By coincidence rather than design Enterprise is due to hold its 10th anniversary party in St James's Square on Friday - the day the bid closes. It looked destined to be a sombre affair, an occasion for recriminations. How could Enterprise, widely regarded as Britain's most thoroughbred oil independent, have lost to a disreputable old nag like Lasmo?

How indeed? The thought was clearly too much for Mr Hearne and his equally proud merchant bank adviser, SG Warburg, to contemplate. Reputations, as well as heads, were on the line. So they decided on the only course that could save them, a market raid. This is always a high-risk strategy. The hope is that enough shares are secured to tip the balance in the bidder's favour. The fear is that it will be insufficient to do the trick and the bidder will be left nursing big losses on an unwanted share stake.

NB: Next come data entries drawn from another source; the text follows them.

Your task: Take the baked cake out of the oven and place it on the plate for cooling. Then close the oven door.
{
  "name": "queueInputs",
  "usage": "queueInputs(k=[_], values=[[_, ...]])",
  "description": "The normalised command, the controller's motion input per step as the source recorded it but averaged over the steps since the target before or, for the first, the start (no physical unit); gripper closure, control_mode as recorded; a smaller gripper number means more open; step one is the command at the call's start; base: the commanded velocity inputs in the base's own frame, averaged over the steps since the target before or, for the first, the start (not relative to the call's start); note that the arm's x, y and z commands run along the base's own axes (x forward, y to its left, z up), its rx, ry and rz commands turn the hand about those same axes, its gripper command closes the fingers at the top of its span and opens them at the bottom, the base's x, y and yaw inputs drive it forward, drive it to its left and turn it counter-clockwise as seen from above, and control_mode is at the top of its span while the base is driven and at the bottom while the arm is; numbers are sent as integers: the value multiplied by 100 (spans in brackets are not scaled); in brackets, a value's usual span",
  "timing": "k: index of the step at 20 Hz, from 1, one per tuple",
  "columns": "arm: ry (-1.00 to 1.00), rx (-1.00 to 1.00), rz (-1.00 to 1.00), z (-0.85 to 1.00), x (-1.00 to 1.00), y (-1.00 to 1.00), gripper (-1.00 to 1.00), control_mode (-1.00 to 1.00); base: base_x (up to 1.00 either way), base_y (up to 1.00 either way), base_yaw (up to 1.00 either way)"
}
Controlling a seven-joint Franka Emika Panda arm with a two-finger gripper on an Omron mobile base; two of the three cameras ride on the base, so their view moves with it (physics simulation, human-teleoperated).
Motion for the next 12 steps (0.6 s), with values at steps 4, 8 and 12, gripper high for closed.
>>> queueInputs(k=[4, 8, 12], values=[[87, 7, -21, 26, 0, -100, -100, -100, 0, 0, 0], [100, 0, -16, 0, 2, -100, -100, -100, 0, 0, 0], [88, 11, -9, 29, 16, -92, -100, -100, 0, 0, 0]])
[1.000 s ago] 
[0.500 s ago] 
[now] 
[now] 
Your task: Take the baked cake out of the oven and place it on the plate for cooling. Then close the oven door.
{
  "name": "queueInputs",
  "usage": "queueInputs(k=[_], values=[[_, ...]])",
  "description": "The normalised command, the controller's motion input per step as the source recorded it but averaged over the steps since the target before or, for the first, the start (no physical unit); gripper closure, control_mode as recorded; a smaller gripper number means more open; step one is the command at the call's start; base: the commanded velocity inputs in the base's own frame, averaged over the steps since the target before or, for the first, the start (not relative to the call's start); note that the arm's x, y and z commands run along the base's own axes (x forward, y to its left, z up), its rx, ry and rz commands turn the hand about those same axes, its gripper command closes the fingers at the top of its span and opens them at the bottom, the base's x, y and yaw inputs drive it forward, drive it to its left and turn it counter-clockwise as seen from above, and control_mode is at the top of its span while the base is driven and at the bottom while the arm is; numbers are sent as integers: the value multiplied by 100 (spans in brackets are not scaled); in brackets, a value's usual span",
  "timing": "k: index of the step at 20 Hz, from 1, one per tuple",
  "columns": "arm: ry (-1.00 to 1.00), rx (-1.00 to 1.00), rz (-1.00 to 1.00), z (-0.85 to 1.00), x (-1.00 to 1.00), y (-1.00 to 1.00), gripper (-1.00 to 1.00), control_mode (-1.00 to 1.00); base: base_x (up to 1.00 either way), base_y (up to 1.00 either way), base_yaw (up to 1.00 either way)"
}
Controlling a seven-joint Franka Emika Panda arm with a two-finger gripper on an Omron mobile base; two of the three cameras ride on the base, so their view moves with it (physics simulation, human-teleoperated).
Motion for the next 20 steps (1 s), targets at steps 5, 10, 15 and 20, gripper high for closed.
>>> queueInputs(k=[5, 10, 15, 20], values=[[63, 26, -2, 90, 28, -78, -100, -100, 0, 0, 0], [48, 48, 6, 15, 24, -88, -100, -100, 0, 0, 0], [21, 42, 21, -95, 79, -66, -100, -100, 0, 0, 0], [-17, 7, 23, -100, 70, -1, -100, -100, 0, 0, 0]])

So how to interpret yesterday's raid? A last desperate throw of the dice or the all-important clincher? Certainly the manner of its execution has so outraged and angered institutional shareholders excluded from the buying binge that it might well prove counter-productive. Those initially minded to accept might reject in a fit of pique. Worse, it seems PDFM, which as Lasmo's largest shareholder was always going to be the key, was able to offload up to a half of its 17 per cent stake at 169p a share, a cash price most other institutions would have killed for.

There can of course be no question of Warburg Securities having offered cash for half the stake in return for the other half being assented; such preferential treatment would breach virtually every rule in the book. Enterprise still doesn't know for certain which way PDFM will jump. Lasmo could conceivably still end up with the last laugh. This is unlikely, however. It is in the nature of transactions like these that the other half will now swing Enterprise's way. Whether it is enough is anyone's guess; Warburg clearly thinks it is or it would not have embarked on such a strategy.

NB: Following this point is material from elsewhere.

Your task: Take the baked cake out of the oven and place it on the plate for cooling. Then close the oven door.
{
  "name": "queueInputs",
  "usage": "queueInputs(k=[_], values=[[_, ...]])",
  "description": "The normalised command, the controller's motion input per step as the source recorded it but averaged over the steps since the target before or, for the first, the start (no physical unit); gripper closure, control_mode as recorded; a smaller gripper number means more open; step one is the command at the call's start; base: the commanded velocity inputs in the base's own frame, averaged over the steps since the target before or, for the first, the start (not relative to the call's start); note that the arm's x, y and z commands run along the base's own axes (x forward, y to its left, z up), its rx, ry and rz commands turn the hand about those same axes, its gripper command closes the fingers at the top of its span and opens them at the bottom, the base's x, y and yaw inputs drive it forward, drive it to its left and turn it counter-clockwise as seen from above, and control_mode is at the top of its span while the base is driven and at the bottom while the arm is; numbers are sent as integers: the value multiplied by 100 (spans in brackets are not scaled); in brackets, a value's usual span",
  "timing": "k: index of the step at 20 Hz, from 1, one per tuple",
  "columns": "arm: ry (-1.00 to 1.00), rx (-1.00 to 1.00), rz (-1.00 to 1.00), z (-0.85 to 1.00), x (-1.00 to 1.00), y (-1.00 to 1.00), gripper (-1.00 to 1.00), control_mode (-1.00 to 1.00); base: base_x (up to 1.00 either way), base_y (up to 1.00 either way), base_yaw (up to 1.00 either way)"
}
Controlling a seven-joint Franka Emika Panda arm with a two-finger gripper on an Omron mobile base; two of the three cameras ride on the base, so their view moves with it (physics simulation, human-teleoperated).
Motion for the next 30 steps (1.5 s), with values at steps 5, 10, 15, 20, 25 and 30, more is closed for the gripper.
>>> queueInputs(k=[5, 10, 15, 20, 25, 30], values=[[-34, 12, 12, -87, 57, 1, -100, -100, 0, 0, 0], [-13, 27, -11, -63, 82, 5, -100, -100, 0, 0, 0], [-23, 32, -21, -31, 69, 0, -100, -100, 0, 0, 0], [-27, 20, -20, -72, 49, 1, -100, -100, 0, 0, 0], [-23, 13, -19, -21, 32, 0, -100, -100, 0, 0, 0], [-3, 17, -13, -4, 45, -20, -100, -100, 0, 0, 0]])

Whether nay or yea, it's bound to prompt fresh calls for a change in the rules. After all, PDFM will have ended up with the part-cash bid the rest of the City wanted. On the other hand, though, PDFM backed its judgement in building up such a large stake in Lasmo, buying shares at prices others dismissed as crazy. Its investment strategy now looks inspired. If it finds itself in a privileged position, that is partly because it has worked hard to get there.